§ Your instructions: The answer must restate the listing word for word, without its images.

Material shown: Begin

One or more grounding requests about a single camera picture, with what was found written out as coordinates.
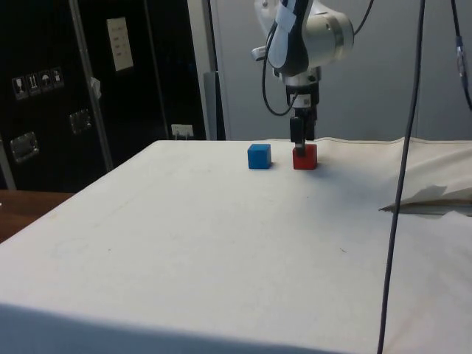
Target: white wall
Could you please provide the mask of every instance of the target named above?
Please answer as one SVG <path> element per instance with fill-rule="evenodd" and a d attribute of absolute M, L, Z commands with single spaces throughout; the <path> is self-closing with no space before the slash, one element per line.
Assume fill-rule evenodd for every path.
<path fill-rule="evenodd" d="M 325 0 L 345 12 L 354 27 L 368 0 Z M 253 0 L 211 0 L 223 112 L 230 139 L 287 138 L 288 117 L 267 112 L 261 93 L 262 65 L 250 51 L 264 44 Z M 427 0 L 423 79 L 415 135 L 427 139 L 472 138 L 456 70 L 451 5 Z M 472 1 L 457 0 L 462 34 L 472 48 Z M 376 0 L 350 56 L 323 68 L 317 136 L 396 139 L 405 131 L 412 95 L 419 1 Z M 268 77 L 271 103 L 285 107 L 285 88 Z"/>

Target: red cube
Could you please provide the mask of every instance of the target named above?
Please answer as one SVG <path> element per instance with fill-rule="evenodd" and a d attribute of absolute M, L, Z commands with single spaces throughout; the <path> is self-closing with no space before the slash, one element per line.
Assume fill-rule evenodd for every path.
<path fill-rule="evenodd" d="M 318 166 L 318 153 L 316 145 L 306 145 L 305 155 L 298 156 L 294 148 L 294 169 L 295 170 L 315 170 Z"/>

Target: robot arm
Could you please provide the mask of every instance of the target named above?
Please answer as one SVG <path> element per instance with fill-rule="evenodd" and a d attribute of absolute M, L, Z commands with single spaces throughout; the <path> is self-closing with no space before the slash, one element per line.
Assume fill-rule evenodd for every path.
<path fill-rule="evenodd" d="M 254 6 L 266 35 L 276 27 L 268 62 L 283 77 L 340 60 L 353 47 L 349 18 L 317 0 L 255 0 Z"/>
<path fill-rule="evenodd" d="M 268 48 L 254 49 L 252 55 L 267 60 L 286 85 L 287 102 L 295 108 L 291 141 L 304 156 L 305 140 L 315 139 L 320 68 L 350 52 L 353 26 L 345 14 L 318 0 L 255 0 L 254 6 Z"/>

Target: electrical socket
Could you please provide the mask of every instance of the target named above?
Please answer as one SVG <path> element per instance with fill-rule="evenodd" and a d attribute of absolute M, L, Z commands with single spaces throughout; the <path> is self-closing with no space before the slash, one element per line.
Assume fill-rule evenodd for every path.
<path fill-rule="evenodd" d="M 176 138 L 193 138 L 193 126 L 186 124 L 172 124 L 172 135 Z"/>

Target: wooden table
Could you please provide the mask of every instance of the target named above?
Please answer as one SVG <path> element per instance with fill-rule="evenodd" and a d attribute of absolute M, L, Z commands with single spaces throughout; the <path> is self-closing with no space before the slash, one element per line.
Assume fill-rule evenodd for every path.
<path fill-rule="evenodd" d="M 0 243 L 72 196 L 69 193 L 0 190 Z"/>

Material shown: End

§ Answer for this exercise:
One or more grounding requests about a single camera picture, with what was found written out as coordinates.
Target: white wall
Could you please provide the mask of every instance of the target named above?
Please answer as one SVG <path> element per instance with fill-rule="evenodd" and a d attribute of absolute M, L, Z commands with single spaces throughout; the <path> is self-closing with no space before the slash, one element per line.
Assume fill-rule evenodd for every path.
<path fill-rule="evenodd" d="M 325 0 L 345 12 L 354 27 L 368 0 Z M 253 0 L 211 0 L 223 112 L 230 139 L 287 138 L 288 117 L 267 112 L 261 93 L 262 65 L 250 51 L 264 44 Z M 427 0 L 423 79 L 415 135 L 427 139 L 472 138 L 456 70 L 451 5 Z M 472 1 L 457 0 L 462 34 L 472 48 Z M 376 0 L 350 56 L 323 68 L 317 136 L 396 139 L 405 131 L 412 95 L 419 1 Z M 268 77 L 271 103 L 285 107 L 285 88 Z"/>

Target: red cube
Could you please provide the mask of every instance of the target named above?
Please answer as one SVG <path> element per instance with fill-rule="evenodd" and a d attribute of absolute M, L, Z commands with single spaces throughout; the <path> is self-closing with no space before the slash, one element per line.
Assume fill-rule evenodd for every path.
<path fill-rule="evenodd" d="M 318 166 L 318 153 L 316 145 L 306 145 L 305 155 L 298 156 L 294 148 L 294 169 L 295 170 L 315 170 Z"/>

Target: robot arm
Could you please provide the mask of every instance of the target named above?
Please answer as one SVG <path> element per instance with fill-rule="evenodd" and a d attribute of absolute M, L, Z commands with single spaces throughout; the <path> is self-closing with no space before the slash, one element per line.
Assume fill-rule evenodd for every path.
<path fill-rule="evenodd" d="M 254 6 L 266 35 L 276 27 L 268 62 L 283 77 L 340 60 L 353 47 L 349 18 L 317 0 L 255 0 Z"/>
<path fill-rule="evenodd" d="M 268 48 L 254 49 L 252 55 L 267 60 L 286 85 L 287 102 L 295 108 L 291 141 L 304 156 L 305 140 L 315 139 L 320 68 L 350 52 L 353 26 L 345 14 L 318 0 L 255 0 L 254 6 Z"/>

Target: electrical socket
Could you please provide the mask of every instance of the target named above?
Please answer as one SVG <path> element per instance with fill-rule="evenodd" and a d attribute of absolute M, L, Z commands with single spaces throughout; the <path> is self-closing with no space before the slash, one element per line.
Assume fill-rule evenodd for every path.
<path fill-rule="evenodd" d="M 176 138 L 193 138 L 193 126 L 186 124 L 172 124 L 172 135 Z"/>

Target: wooden table
Could you please provide the mask of every instance of the target named above?
Please answer as one SVG <path> element per instance with fill-rule="evenodd" and a d attribute of absolute M, L, Z commands with single spaces throughout; the <path> is self-closing with no space before the slash, one element per line.
Assume fill-rule evenodd for every path.
<path fill-rule="evenodd" d="M 0 243 L 72 196 L 69 193 L 0 190 Z"/>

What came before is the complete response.